§ WHAT TO WORK ON
Would you output all the data exactly as it stands?

§ GIVEN MATERIAL

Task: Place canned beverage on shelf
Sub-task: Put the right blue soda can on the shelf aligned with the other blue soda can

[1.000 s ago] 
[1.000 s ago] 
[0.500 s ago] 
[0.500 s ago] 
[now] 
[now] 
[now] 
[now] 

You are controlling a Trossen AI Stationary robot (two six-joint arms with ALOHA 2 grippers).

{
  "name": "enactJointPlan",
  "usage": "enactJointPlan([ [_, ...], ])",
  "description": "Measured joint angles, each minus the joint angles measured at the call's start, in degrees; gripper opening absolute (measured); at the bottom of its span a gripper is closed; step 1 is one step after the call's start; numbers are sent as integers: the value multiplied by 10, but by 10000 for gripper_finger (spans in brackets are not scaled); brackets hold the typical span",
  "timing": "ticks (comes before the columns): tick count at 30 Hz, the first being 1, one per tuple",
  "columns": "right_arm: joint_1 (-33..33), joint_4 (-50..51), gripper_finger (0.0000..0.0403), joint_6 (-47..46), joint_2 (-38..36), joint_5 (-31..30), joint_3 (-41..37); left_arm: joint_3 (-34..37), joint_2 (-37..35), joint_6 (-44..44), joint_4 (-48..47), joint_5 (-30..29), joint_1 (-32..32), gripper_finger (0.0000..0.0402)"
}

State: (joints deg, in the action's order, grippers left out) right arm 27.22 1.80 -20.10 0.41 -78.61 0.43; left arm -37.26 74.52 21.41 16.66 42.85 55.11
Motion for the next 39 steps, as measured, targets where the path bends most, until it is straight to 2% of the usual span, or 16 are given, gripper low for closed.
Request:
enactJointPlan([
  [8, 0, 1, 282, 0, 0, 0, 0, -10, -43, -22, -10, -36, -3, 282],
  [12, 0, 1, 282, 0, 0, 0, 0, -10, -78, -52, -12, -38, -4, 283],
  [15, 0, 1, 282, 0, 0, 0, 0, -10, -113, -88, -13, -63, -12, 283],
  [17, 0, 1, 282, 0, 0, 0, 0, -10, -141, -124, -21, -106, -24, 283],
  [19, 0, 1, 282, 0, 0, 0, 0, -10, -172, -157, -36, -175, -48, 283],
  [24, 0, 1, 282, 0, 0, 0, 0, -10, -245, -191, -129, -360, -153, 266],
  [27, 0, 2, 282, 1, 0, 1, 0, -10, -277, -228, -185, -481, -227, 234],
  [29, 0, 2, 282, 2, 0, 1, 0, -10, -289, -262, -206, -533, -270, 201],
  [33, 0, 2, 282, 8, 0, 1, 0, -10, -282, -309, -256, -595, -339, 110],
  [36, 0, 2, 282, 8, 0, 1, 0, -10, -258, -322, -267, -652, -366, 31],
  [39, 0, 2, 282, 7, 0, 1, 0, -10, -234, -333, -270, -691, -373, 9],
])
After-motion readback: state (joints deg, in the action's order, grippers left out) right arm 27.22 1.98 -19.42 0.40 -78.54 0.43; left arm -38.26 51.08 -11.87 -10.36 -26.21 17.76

§ ANSWER TO THIS TASK
Task: Place canned beverage on shelf
Sub-task: Put the right blue soda can on the shelf aligned with the other blue soda can

[1.000 s ago] 
[1.000 s ago] 
[0.500 s ago] 
[0.500 s ago] 
[now] 
[now] 
[now] 
[now] 

You are controlling a Trossen AI Stationary robot (two six-joint arms with ALOHA 2 grippers).

{
  "name": "enactJointPlan",
  "usage": "enactJointPlan([ [_, ...], ])",
  "description": "Measured joint angles, each minus the joint angles measured at the call's start, in degrees; gripper opening absolute (measured); at the bottom of its span a gripper is closed; step 1 is one step after the call's start; numbers are sent as integers: the value multiplied by 10, but by 10000 for gripper_finger (spans in brackets are not scaled); brackets hold the typical span",
  "timing": "ticks (comes before the columns): tick count at 30 Hz, the first being 1, one per tuple",
  "columns": "right_arm: joint_1 (-33..33), joint_4 (-50..51), gripper_finger (0.0000..0.0403), joint_6 (-47..46), joint_2 (-38..36), joint_5 (-31..30), joint_3 (-41..37); left_arm: joint_3 (-34..37), joint_2 (-37..35), joint_6 (-44..44), joint_4 (-48..47), joint_5 (-30..29), joint_1 (-32..32), gripper_finger (0.0000..0.0402)"
}

State: (joints deg, in the action's order, grippers left out) right arm 27.22 1.80 -20.10 0.41 -78.61 0.43; left arm -37.26 74.52 21.41 16.66 42.85 55.11
Motion for the next 39 steps, as measured, targets where the path bends most, until it is straight to 2% of the usual span, or 16 are given, gripper low for closed.
Request:
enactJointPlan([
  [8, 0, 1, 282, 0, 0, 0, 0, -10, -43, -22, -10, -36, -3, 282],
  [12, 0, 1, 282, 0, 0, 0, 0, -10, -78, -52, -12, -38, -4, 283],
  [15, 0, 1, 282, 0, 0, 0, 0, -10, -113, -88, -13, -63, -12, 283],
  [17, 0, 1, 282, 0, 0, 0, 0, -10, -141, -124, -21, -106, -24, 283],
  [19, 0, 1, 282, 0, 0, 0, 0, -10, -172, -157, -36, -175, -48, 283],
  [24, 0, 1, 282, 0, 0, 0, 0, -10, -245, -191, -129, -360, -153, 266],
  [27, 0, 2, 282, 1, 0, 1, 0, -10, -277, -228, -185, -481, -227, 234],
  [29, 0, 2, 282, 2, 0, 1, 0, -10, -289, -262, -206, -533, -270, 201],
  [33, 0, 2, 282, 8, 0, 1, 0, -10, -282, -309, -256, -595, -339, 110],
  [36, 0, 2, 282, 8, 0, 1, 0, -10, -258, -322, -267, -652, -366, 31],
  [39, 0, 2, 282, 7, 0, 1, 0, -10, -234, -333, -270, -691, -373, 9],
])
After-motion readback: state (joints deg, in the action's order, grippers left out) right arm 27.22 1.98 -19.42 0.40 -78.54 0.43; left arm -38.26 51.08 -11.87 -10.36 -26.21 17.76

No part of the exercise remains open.